## What is expected:
Go through the material and set down every line without alteration.

── Provided material

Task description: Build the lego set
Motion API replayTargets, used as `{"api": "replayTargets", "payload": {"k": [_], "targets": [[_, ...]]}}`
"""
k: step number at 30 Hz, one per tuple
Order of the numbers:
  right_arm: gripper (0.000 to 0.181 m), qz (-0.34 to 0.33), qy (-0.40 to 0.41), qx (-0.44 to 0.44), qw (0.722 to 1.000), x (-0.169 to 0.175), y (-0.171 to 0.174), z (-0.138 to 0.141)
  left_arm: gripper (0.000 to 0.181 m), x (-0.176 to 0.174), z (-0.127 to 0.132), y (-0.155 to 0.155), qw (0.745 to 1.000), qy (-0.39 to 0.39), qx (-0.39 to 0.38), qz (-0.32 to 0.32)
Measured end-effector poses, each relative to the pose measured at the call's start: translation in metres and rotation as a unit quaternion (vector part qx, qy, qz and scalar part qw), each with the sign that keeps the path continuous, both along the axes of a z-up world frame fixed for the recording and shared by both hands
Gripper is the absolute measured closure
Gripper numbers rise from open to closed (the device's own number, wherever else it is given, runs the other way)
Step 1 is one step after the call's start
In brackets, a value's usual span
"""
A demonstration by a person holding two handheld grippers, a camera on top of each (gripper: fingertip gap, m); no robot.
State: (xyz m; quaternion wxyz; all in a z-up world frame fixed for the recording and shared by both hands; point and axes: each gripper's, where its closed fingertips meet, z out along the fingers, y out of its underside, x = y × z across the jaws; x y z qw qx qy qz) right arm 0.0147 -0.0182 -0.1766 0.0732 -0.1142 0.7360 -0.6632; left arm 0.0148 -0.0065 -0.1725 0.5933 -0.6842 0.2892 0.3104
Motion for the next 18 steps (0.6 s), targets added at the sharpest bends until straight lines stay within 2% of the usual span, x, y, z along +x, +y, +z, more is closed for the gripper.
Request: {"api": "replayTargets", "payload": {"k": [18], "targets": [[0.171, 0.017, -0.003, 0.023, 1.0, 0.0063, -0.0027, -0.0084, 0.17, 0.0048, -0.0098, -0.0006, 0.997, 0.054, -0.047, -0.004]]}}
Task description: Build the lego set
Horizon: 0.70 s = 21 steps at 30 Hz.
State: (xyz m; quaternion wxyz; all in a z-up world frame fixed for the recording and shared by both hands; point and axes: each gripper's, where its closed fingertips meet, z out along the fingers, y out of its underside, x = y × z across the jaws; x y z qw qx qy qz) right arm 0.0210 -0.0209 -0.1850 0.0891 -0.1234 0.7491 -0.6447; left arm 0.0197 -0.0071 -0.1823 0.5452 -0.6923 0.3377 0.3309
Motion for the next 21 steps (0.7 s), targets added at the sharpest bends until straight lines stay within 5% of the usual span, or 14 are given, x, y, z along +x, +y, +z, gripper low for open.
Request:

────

## Exercise answer:
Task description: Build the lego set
Motion API replayTargets, used as `{"api": "replayTargets", "payload": {"k": [_], "targets": [[_, ...]]}}`
"""
k: step number at 30 Hz, one per tuple
Order of the numbers:
  right_arm: gripper (0.000 to 0.181 m), qz (-0.34 to 0.33), qy (-0.40 to 0.41), qx (-0.44 to 0.44), qw (0.722 to 1.000), x (-0.169 to 0.175), y (-0.171 to 0.174), z (-0.138 to 0.141)
  left_arm: gripper (0.000 to 0.181 m), x (-0.176 to 0.174), z (-0.127 to 0.132), y (-0.155 to 0.155), qw (0.745 to 1.000), qy (-0.39 to 0.39), qx (-0.39 to 0.38), qz (-0.32 to 0.32)
Measured end-effector poses, each relative to the pose measured at the call's start: translation in metres and rotation as a unit quaternion (vector part qx, qy, qz and scalar part qw), each with the sign that keeps the path continuous, both along the axes of a z-up world frame fixed for the recording and shared by both hands
Gripper is the absolute measured closure
Gripper numbers rise from open to closed (the device's own number, wherever else it is given, runs the other way)
Step 1 is one step after the call's start
In brackets, a value's usual span
"""
A demonstration by a person holding two handheld grippers, a camera on top of each (gripper: fingertip gap, m); no robot.
State: (xyz m; quaternion wxyz; all in a z-up world frame fixed for the recording and shared by both hands; point and axes: each gripper's, where its closed fingertips meet, z out along the fingers, y out of its underside, x = y × z across the jaws; x y z qw qx qy qz) right arm 0.0147 -0.0182 -0.1766 0.0732 -0.1142 0.7360 -0.6632; left arm 0.0148 -0.0065 -0.1725 0.5933 -0.6842 0.2892 0.3104
Motion for the next 18 steps (0.6 s), targets added at the sharpest bends until straight lines stay within 2% of the usual span, x, y, z along +x, +y, +z, more is closed for the gripper.
Request: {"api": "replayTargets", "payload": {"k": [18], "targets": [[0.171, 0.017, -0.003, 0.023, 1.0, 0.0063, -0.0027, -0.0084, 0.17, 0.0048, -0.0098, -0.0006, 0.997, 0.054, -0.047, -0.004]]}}
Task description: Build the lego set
Horizon: 0.70 s = 21 steps at 30 Hz.
State: (xyz m; quaternion wxyz; all in a z-up world frame fixed for the recording and shared by both hands; point and axes: each gripper's, where its closed fingertips meet, z out along the fingers, y out of its underside, x = y × z across the jaws; x y z qw qx qy qz) right arm 0.0210 -0.0209 -0.1850 0.0891 -0.1234 0.7491 -0.6447; left arm 0.0197 -0.0071 -0.1823 0.5452 -0.6923 0.3377 0.3309
Motion for the next 21 steps (0.7 s), targets added at the sharpest bends until straight lines stay within 5% of the usual span, or 14 are given, x, y, z along +x, +y, +z, gripper low for open.
Request:

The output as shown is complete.